Fasano’s story ends badly. When he returns to the lab several hours later, he picks up the report. As he sorts through its 192 pages, he realizes that many of the text messages came from one contact distraught over the end of a relationship; one message reads, “You’ll be sorry.” Fasano grabs for his cellphone to call the county prosecutor to get an arrest warrant, but by the time the detective arrives at the suspect’s apartment, the place is empty, showing signs of a hurried departure. After several fruitless months, he drops the investigation.
Fast-forward five years. Fasano’s department, having recognized the importance of cellphone evidence, now has the latest tools, and a similar story of crime will end this time in punishment.

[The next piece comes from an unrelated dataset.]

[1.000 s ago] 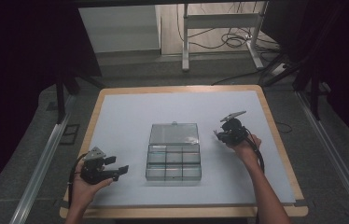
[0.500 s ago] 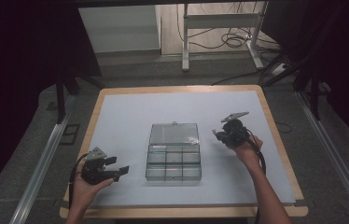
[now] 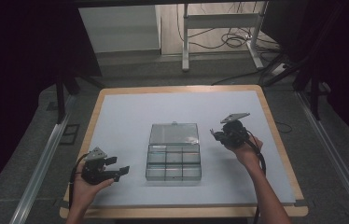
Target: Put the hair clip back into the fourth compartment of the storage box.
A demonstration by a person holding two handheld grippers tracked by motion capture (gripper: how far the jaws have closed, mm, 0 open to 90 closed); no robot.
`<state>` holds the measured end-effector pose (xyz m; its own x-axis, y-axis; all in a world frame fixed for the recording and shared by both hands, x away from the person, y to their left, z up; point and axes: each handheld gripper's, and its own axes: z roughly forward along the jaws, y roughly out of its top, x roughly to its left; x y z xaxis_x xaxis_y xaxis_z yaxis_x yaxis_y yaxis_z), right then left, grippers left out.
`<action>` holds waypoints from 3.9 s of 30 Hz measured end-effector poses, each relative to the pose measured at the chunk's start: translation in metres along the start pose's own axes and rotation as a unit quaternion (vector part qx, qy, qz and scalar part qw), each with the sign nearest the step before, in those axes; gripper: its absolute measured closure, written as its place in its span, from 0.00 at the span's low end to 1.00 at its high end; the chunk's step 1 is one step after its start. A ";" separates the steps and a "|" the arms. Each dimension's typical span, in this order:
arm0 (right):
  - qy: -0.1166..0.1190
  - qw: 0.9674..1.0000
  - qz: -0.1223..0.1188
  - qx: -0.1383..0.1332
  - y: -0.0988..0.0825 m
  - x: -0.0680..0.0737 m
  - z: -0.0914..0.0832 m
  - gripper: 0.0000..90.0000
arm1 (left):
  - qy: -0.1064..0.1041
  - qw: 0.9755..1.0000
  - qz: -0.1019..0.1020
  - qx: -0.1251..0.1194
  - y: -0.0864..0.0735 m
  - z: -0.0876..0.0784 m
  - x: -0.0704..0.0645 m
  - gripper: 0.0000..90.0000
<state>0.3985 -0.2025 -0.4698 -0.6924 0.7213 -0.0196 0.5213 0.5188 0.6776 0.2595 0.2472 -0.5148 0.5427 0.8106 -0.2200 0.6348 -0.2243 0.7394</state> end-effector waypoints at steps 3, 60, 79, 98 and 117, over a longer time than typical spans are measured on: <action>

In a narrow alley on the west side of Chicago, a dead woman is slumped inside her Mercedes, clutching her mobile phone to her head. Rain pours through the broken car window, blown out by the bullet that went through the woman’s temple. Chicago PD detective Nick Fasano arrives on the scene, snakes a cable through the window, and connects the phone to a handheld computer. Fasano scrolls through the torrent of information to zero in on a series of agitated text messages that grow increasingly threatening. He notes the number of the sender and forwards it to police headquarters, where detectives finger the owner of the number and send a squad car to his apartment to pick him up, just as he arrives, spattered in blood. The suspect confesses, and Fasano marks the case closed.